Please print the entries below exactly, from the line with "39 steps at" through the line with "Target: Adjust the", including both of those lines and leaving out all others.

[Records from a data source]
========================

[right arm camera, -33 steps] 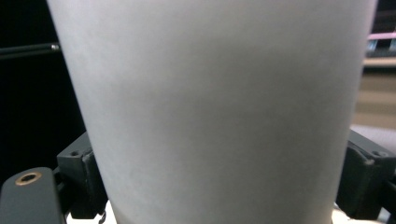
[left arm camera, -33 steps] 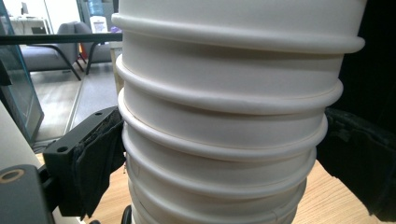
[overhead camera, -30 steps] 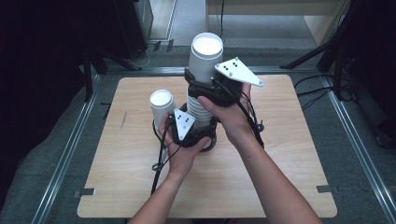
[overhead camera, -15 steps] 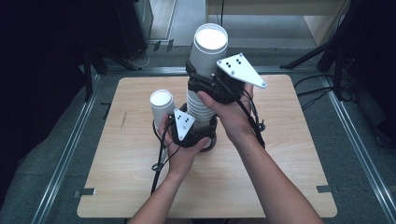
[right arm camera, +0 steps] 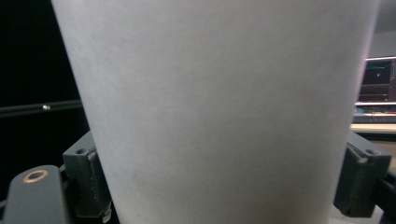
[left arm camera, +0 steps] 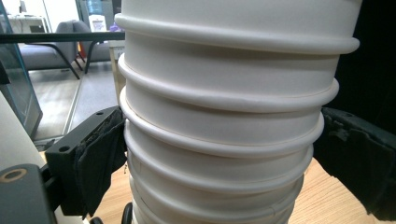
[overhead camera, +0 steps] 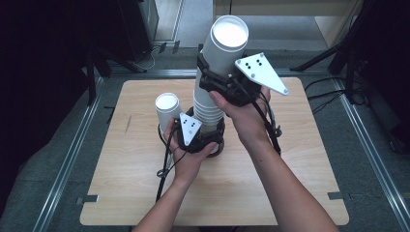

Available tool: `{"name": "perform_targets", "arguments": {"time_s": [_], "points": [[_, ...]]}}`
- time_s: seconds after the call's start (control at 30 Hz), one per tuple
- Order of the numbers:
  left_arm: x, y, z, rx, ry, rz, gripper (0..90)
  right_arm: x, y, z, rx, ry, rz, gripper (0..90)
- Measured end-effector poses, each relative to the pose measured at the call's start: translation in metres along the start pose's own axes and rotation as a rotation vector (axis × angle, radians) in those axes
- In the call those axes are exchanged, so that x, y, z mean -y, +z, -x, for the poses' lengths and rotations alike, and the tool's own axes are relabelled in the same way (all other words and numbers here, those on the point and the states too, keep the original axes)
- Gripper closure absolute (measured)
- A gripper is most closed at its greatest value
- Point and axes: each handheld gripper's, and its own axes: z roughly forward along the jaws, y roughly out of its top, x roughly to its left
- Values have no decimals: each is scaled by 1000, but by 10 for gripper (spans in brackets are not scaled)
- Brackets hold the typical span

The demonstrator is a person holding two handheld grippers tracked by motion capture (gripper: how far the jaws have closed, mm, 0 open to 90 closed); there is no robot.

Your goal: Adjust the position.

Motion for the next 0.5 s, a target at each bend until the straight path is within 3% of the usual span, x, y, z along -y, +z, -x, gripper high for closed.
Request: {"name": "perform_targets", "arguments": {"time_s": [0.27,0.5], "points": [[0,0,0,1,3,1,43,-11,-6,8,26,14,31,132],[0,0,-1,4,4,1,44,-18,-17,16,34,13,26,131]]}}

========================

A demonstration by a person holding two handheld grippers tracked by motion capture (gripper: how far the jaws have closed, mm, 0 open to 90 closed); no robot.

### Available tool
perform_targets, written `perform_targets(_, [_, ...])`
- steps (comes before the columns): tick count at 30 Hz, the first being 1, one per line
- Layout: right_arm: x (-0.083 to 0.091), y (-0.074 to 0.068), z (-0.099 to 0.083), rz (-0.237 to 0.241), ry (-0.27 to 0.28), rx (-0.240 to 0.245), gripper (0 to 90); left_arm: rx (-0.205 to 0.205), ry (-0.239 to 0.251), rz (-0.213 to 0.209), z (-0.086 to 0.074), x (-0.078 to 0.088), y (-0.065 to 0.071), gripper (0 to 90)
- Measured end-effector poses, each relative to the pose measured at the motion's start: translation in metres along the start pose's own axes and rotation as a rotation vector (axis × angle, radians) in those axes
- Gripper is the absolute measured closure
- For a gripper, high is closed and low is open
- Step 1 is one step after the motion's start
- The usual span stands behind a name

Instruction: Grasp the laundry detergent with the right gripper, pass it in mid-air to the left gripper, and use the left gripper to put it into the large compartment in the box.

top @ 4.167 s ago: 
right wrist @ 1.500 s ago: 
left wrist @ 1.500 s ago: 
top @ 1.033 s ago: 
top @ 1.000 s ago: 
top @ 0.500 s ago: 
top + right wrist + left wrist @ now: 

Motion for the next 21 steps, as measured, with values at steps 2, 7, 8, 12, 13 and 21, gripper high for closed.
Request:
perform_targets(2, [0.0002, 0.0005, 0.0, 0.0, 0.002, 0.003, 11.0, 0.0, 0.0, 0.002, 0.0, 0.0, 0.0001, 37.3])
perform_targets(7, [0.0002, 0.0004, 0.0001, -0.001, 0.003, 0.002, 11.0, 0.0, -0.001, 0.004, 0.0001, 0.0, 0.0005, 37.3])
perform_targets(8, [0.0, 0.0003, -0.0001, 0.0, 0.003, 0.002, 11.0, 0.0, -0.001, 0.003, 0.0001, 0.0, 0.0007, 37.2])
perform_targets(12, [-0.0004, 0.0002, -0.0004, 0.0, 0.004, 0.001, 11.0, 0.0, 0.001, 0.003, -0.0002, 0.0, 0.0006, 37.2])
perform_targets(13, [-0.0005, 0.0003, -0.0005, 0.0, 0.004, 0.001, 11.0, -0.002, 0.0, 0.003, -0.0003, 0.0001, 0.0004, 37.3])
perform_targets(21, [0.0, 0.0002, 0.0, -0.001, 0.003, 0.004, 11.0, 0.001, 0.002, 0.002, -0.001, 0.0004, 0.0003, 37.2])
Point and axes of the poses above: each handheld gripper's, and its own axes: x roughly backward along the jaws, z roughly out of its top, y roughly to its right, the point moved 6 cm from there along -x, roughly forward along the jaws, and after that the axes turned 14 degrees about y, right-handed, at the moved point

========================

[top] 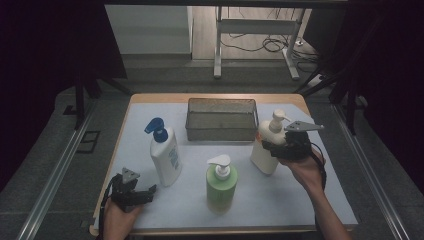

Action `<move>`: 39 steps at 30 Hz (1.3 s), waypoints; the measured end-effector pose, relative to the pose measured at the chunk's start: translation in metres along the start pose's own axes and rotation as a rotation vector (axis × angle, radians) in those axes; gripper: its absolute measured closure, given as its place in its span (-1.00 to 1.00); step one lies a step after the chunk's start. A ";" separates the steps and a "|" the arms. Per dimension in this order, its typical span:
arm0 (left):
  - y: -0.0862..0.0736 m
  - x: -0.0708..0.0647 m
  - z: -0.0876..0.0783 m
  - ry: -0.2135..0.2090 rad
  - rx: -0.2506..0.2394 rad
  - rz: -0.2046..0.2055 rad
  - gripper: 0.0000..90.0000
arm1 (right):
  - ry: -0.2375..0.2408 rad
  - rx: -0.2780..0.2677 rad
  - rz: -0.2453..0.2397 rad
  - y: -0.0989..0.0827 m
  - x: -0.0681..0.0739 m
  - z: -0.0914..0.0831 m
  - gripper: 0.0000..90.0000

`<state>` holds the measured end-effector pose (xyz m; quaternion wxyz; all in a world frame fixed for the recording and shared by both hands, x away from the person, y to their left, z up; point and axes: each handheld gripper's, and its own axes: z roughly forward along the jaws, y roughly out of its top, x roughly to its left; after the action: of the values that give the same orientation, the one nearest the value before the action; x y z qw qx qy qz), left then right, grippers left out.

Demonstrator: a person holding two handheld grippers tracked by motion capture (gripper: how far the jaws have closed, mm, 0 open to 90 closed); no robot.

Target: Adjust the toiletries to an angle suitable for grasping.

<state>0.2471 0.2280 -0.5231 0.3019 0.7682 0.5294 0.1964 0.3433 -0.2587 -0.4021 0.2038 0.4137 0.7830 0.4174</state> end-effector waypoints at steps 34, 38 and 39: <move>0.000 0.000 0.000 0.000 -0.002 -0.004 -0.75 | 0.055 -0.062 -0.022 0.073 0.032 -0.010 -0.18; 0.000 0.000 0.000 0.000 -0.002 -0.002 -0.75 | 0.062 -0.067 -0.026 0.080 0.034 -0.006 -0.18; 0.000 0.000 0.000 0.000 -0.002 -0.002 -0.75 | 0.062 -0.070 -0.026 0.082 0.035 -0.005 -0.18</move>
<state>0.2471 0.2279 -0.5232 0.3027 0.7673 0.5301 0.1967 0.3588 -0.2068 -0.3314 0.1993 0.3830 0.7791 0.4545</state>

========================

→ **ANSWER BELOW**:
Action `<move>`: 39 steps at 30 Hz (1.3 s), waypoints; the measured end-effector pose, relative to the pose measured at the chunk's start: translation in metres along the start pose's own axes and rotation as a rotation vector (axis × angle, radians) in those axes; gripper: its absolute measured closure, given as its place in its span (-1.00 to 1.00); step one lies a step after the chunk's start. A ";" separates the steps and a "|" the arms. Per dimension in this order, its typical span:
arm0 (left):
  - y: -0.0862..0.0736 m
  - x: -0.0708..0.0647 m
  - z: -0.0876..0.0783 m
  - ry: -0.2135..0.2090 rad
  - rx: -0.2506..0.2394 rad
  - rz: -0.2046..0.2055 rad
  - gripper: 0.0000..90.0000
arm1 (right):
  - ry: -0.2375..0.2408 rad
  - rx: -0.2780..0.2677 rad
  - rz: -0.2453..0.2397 rad
  - y: -0.0989..0.0827 m
  - x: -0.0681..0.0739 m
  - z: -0.0914..0.0831 m
  - gripper: 0.0000..90.0000

`<state>` holds the measured end-effector pose (xyz m; quaternion wxyz; all in a world frame fixed for the recording and shared by both hands, x away from the person, y to their left, z up; point and axes: each handheld gripper's, and its own axes: z roughly forward along the jaws, y roughly out of its top, x roughly to its left; after the action: of the values that give the same orientation, the one nearest the value before the action; x y z qw qx qy qz), left then right, grippers left out.

Demonstrator: a person holding two handheld grippers tracked by motion capture (gripper: how far the jaws have closed, mm, 0 open to 90 closed); no robot.

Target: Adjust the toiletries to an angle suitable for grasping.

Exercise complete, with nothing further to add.